The English Premier League has contested Newcastle United’s assertion that a Saudi-led takeover of the club had been rejected, saying on Thursday it could still proceed if further information on the proposed new owners is provided.
Newcastle on Wednesday said the league leadership had not “acted appropriately” regarding the takeover that would have seen Saudi Arabia’s Public Investment Fund (PIF) acquire an 80 percent stake in the northeast English club.
Saudi Arabia’s de facto leader, Crown Prince Mohammed bin Salman (MBS), is chairman of the PIF.
“The Premier League was disappointed and surprised by the Newcastle United Football Club statement,” the league said in a statement. “The club’s assertion that the Premier League has rejected the takeover is incorrect.”
The league investigated the role of the Saudi state in running the club after concerns were raised about piracy of game broadcasts by a rogue operation in the kingdom, and human rights abuses.

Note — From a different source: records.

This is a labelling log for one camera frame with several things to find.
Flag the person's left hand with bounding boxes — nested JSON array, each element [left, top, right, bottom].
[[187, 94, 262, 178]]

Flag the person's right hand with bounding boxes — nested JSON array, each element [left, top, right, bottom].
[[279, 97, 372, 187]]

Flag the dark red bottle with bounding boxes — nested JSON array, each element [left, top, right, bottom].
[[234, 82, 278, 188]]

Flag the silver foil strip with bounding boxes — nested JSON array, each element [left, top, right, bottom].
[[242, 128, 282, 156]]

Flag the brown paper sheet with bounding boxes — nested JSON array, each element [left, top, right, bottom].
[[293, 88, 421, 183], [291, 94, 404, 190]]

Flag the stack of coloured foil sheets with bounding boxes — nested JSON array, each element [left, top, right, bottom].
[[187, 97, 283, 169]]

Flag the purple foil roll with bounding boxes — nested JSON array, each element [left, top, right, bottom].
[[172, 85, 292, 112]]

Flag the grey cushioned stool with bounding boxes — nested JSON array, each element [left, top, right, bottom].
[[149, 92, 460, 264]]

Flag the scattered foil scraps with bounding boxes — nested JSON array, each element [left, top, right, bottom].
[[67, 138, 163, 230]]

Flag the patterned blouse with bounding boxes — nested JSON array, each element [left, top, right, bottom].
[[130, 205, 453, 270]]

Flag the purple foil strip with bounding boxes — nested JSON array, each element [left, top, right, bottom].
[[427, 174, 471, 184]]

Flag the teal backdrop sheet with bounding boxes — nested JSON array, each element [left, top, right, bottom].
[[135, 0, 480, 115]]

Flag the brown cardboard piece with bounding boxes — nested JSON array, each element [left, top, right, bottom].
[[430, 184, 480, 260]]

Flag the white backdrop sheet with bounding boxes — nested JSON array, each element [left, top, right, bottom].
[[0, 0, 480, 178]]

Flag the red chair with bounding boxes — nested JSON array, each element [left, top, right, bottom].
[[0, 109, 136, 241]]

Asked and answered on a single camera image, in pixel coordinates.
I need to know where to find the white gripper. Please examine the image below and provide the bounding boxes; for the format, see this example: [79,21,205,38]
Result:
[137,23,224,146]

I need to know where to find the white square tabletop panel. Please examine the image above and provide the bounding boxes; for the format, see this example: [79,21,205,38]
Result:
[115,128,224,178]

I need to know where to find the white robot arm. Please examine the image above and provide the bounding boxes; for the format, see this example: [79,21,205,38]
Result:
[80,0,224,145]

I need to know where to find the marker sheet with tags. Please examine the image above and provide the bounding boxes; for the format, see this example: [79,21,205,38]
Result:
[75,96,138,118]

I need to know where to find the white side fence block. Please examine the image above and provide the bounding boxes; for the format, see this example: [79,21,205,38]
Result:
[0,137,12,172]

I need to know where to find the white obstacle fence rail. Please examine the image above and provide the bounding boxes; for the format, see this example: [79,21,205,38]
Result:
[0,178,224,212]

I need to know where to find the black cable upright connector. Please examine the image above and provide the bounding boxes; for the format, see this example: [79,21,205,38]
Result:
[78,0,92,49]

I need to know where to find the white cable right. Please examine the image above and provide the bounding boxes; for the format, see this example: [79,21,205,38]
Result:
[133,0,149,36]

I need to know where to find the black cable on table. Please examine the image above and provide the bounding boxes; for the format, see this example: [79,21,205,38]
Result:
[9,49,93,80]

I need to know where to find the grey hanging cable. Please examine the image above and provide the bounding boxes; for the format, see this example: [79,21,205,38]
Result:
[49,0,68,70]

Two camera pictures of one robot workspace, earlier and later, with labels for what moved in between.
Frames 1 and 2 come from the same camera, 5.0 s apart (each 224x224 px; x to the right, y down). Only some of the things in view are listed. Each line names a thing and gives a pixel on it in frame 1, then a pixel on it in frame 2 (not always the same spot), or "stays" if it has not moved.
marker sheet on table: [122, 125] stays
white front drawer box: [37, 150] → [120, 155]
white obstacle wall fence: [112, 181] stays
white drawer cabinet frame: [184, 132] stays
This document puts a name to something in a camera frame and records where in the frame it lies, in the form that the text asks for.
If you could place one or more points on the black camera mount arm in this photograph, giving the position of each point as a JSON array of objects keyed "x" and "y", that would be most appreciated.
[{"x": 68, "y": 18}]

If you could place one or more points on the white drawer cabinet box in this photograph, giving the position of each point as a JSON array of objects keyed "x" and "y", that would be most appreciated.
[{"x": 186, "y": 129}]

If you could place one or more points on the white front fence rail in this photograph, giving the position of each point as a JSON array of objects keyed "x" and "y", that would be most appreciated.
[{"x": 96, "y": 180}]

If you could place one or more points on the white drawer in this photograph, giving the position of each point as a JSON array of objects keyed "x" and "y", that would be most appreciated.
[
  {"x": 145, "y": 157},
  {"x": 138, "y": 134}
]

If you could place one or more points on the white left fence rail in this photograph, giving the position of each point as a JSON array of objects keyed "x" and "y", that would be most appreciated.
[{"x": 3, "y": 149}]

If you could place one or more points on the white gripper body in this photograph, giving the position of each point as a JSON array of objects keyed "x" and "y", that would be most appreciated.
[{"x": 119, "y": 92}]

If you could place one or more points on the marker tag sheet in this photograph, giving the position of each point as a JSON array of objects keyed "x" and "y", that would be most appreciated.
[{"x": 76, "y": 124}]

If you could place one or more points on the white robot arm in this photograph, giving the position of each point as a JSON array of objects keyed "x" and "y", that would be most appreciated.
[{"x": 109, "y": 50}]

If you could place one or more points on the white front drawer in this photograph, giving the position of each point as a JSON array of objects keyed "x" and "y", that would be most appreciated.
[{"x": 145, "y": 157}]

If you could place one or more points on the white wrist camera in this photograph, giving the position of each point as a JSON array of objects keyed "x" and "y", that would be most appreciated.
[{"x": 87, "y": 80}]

While Newcastle said the PIF is “independent and autonomous of the Saudi Arabian government”, the fund is overseen by MBS and its website operates on a Saudi government domain.
“The Premier League Board has, on a number of occasions, given its opinion about which entities it believes would have control over the club should the consortium proceed with the acquisition,” the league said. “That opinion is based on legal advice. This means the potential takeover could proceed to the next stage should the relevant entities provide all appropriate information.
“They would then be subject to a suitability assessment by the board. As an alternative, the board has repeatedly offered independent arbitration as a way forward since June.”
The league maintained decisions on Newcastle have been agreed to unanimously by all board members and not one individual after the club singled out league Chief Executive Richard Masters for criticism.
The takeover would have ended the fraught ownership of retail entrepreneur Mike Ashley after 13 years.
The British-based Reuben brothers and financier Amanda Staveley were also part of the PIF bid, planning to each buy the remaining 10 percent stakes.